◆ **Recorded data**:
● ● ●

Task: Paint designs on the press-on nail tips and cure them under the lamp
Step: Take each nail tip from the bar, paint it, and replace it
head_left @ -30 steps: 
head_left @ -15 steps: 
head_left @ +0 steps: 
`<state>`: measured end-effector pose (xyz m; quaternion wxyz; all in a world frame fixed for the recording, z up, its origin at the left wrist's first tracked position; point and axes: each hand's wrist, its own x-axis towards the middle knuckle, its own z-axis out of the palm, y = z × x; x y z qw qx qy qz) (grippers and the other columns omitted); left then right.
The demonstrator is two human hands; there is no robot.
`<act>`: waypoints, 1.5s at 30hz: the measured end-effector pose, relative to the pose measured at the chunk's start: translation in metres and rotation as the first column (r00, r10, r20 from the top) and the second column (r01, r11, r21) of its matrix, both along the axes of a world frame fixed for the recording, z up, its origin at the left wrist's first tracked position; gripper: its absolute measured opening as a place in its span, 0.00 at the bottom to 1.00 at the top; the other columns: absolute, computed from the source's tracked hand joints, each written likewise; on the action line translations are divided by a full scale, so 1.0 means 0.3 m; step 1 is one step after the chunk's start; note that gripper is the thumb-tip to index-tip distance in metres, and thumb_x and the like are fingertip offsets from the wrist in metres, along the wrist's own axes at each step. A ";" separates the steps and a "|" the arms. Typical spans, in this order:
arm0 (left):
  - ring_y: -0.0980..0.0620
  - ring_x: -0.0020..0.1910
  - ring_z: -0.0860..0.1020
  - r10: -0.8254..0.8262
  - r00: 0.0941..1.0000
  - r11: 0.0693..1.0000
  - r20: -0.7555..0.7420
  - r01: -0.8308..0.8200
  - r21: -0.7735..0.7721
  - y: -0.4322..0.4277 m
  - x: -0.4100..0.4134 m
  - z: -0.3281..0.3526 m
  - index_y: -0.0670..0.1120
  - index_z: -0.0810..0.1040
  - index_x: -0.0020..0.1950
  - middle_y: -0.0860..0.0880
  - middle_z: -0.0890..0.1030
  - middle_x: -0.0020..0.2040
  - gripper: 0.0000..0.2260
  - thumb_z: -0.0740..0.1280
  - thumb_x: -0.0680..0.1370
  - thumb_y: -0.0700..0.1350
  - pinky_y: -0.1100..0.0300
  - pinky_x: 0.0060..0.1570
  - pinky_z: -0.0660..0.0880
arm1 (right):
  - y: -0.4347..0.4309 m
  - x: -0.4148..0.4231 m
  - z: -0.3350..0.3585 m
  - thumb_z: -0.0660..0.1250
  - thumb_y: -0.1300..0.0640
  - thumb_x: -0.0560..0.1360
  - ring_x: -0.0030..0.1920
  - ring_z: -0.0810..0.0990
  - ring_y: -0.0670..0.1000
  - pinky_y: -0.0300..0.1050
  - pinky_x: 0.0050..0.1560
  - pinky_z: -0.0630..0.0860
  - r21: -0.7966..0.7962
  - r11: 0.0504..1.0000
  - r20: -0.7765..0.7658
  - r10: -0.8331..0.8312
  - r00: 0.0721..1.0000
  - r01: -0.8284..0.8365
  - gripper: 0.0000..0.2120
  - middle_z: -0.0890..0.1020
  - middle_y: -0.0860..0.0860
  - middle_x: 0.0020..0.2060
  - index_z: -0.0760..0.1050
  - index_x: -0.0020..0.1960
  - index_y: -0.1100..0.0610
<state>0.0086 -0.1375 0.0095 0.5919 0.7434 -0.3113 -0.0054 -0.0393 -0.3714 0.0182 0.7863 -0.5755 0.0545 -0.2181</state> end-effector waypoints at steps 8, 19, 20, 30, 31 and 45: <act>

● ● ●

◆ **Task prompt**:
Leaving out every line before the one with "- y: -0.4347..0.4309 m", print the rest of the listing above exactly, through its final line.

◆ **Exercise output**:
  - y: -0.4347..0.4309 m
  - x: -0.4148..0.4231 m
  - z: -0.3350..0.3585 m
  - thumb_z: -0.0660..0.1250
  - thumb_y: -0.1300..0.0640
  - thumb_x: -0.0560..0.1360
  - ring_x: -0.0030..0.1920
  - ring_z: -0.0810..0.0990
  - ring_y: -0.0670..0.1000
  - pinky_y: -0.0300..0.1050
  - pinky_x: 0.0050..0.1560
  - pinky_z: -0.0630..0.0860
  - r21: -0.7966..0.7962
  - r11: 0.0504..1.0000
  - r20: -0.7765..0.7658
  - r10: -0.8331..0.8312
  - r00: 0.0721..1.0000
  - r01: -0.8284..0.8365
  - gripper: 0.0000..0.2120
  - middle_z: -0.0890..0.1020
  - middle_y: -0.0860..0.0860
  - middle_x: 0.0020..0.2060
  - index_z: -0.0760..0.1050
  - index_x: -0.0020..0.1960
  - index_y: -0.1100..0.0610
<state>0.0086 -0.1375 0.0095 0.5919 0.7434 -0.3113 -0.0054 -0.0393 -0.3714 0.0182 0.7863 -0.5755 0.0545 -0.2181</state> end-effector waypoints at steps 8, 19, 20, 30, 31 and 45: <act>

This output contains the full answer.